Filed imges by Lerato Dumse

AfroPunk Day 1

30 December 2018

Partly cloudy with a chance of Afrochic, street fashion, artistry, good food and drink and amazing music. Volumous clouds hang low in the sky, heavy with probable showers. The sun makes the occasional appearance almost to steal a glimpse of the splendor that is to be AfroPunk 2018, Johannesburg edition.

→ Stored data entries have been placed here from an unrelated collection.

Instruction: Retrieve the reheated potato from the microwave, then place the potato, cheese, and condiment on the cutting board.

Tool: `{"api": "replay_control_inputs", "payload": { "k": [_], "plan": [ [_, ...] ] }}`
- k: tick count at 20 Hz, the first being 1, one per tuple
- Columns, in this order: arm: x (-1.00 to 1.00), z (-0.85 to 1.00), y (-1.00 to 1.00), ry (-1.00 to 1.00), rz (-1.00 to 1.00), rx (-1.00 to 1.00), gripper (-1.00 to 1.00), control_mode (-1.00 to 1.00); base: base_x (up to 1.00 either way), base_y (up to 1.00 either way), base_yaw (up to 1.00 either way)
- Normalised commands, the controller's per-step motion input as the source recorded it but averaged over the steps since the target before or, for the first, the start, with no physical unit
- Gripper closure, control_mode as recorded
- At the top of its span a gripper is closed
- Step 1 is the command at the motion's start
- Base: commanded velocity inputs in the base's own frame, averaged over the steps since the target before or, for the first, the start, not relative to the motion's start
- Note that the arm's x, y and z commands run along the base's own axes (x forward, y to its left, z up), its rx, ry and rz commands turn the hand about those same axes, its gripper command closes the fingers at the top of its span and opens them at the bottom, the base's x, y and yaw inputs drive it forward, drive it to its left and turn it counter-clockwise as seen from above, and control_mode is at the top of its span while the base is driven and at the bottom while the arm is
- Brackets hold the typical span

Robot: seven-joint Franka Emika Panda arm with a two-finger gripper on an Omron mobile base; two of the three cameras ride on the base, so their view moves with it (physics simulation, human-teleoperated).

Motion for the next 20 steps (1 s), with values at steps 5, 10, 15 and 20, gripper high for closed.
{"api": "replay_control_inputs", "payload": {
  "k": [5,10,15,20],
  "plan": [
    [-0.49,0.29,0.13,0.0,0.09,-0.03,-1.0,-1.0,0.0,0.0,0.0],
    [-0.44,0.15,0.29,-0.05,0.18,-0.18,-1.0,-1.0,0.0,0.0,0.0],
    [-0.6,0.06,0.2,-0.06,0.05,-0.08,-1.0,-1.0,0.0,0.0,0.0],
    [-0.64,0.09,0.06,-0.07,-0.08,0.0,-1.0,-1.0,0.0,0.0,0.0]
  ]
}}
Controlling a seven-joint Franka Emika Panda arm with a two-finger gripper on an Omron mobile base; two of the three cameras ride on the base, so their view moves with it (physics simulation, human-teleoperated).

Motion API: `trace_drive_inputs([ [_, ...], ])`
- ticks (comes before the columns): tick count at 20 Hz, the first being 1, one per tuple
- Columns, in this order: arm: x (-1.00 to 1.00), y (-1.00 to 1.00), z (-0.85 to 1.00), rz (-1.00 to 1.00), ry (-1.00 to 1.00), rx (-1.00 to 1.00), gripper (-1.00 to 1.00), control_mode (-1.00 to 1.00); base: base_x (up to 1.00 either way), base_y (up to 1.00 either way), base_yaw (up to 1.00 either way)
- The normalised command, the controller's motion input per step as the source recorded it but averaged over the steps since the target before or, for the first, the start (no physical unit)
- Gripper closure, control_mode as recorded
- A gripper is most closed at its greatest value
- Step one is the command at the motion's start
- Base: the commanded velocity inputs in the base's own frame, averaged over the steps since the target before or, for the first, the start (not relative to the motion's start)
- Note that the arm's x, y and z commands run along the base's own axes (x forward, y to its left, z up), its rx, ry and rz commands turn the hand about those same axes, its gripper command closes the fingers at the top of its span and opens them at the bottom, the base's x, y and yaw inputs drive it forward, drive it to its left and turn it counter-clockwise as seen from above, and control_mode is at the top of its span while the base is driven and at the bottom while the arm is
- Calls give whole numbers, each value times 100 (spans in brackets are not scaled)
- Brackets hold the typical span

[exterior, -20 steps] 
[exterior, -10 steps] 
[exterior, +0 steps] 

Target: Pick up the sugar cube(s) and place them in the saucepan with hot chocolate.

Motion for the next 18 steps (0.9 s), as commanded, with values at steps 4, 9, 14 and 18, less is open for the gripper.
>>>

I enter through the gates and my hand painted t-shirt that says, “Don’t assume my gender” attracts queer eyes. Not only a party, Afropunk has always attempted to create a safe space for the LGBTIAQ+ community to voice it’s politics. This is evident in its festival mantra: NO SEXISM. NO RACISM. NO ABLEISM. NO AGEISM. NO HOMOPHOBIA. NO FATPHOBIA. NO TRANSPHOBIA. NO HATEFULNESS. This is evident in the audiences it attracts right around the world from Brooklyn, to Paris and now the queerest in Johannesburg. This is evident in the line up that is on offer at each of these venues. This year goes without exception with the most representation in terms of LGBTIAQ+ artists of any festival on African soil. The 2018 line up boasts at least nine artists across the various musical disciplines.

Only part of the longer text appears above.